Dün Çanakkale'nin Pazar pazarında enine boyuna minik, beyaz top gibi damarsız lahana aradım..Köylü kadınlardan birinde buldum..Bir kilo bile gelmez..
Ben daha değişik değerlendirdim ''top gibi, minik beyaz lahanayı''..2 büyük yaprak ayırıp lavaboda sıcak su da yıkadım..Koydum tabağa..Lahmacun gibi doladım..ve sossuz, tuzsuz yedim..Üstüne de, Kemal Kükrer'in organik elma sirkesinden damlatılmış bir bardak su içtim..Harika geldi bana..
Hani diyorum, hep yemeklerden sonra alışmışık meyve yemeğe..
Biraz da çiğ sebze mi yesek acaba ?
Sevdim bunu..Belki benim fazla kilo almamı bile önler bu..

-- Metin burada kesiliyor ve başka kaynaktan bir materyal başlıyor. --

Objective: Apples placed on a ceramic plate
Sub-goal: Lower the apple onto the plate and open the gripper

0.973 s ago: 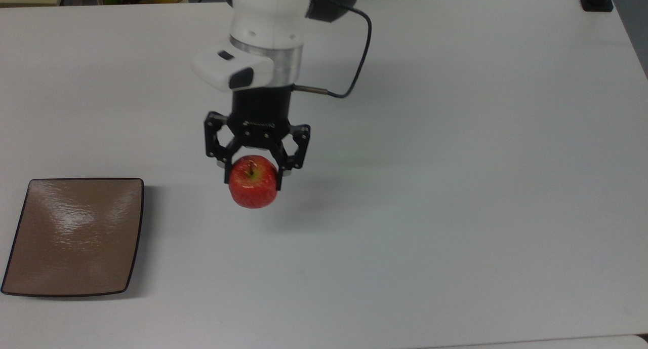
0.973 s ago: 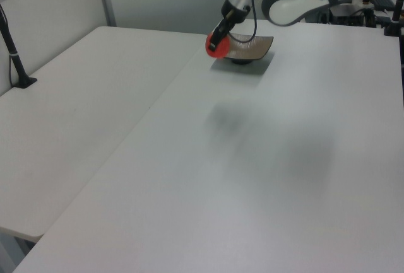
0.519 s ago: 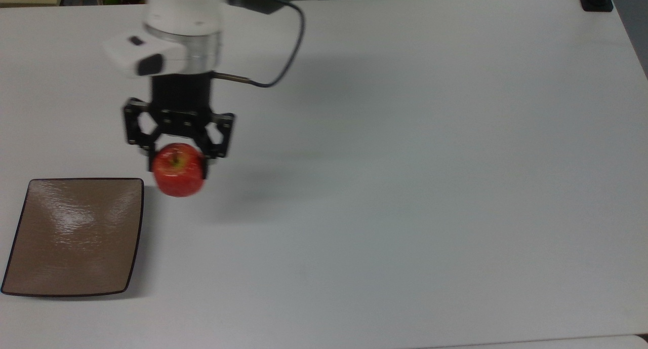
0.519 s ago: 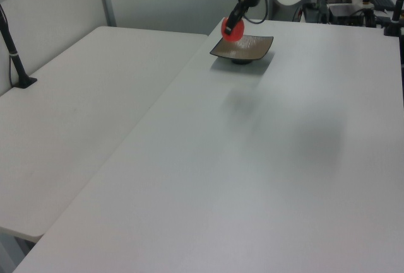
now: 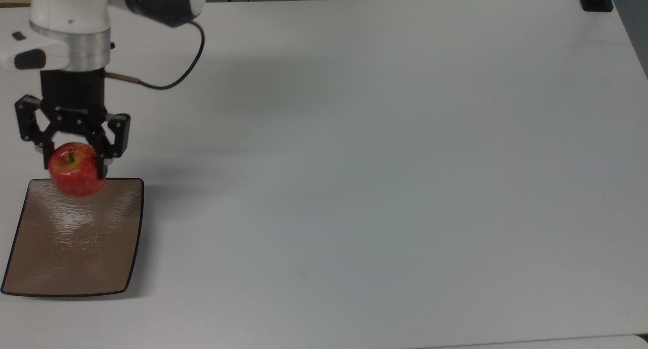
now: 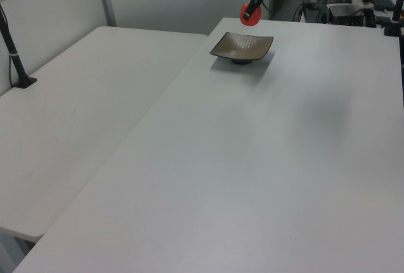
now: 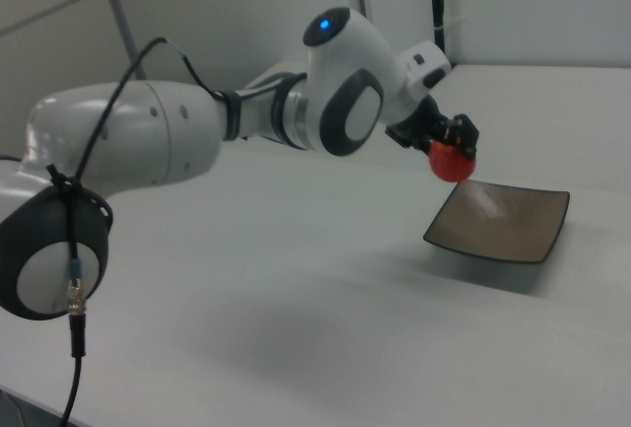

Yarın akşam da limonlu suya bana bana yiyeceğim; aynen ''kaşık marul'' yer gibi..
Aslında, hiç olmazsa bu tür sebzeleri çiğ tüketmek gerek..
Sebzeleri pişirmek onlardan çoğu şeyi kaybettiriyor, diye biliyorum ben..
http://www.istanbulsaglik.gov.tr/w/s...li_pisirme.pdf
|
Size sebzeyi çiğ tüketme konusunda katılıyorum. Kimi insanlarda çiğ sebze bağırsak hareketleri ile ilgili sorun çıkarabiliyormuş. Onlar da hafifçe buharda pisirip öyle tüketebilirler. Ben illa ki zeytinyağı ile midede bulusturmak gerektiğini, kimi sebzelerin bir miktar yağ, zeytinyağı ile vitamin ve minerallerinin çözünerek kana karıştığını zannediyorum. Gerçekten cok işlemden geçen sebzelerde vitamin ve mineral kaybı yüksek olmakta. Yine de insan ağzının alıstığı tadı aradığından pişirme usulünden böyle radikal bir dönüş yapmak zor olabilir.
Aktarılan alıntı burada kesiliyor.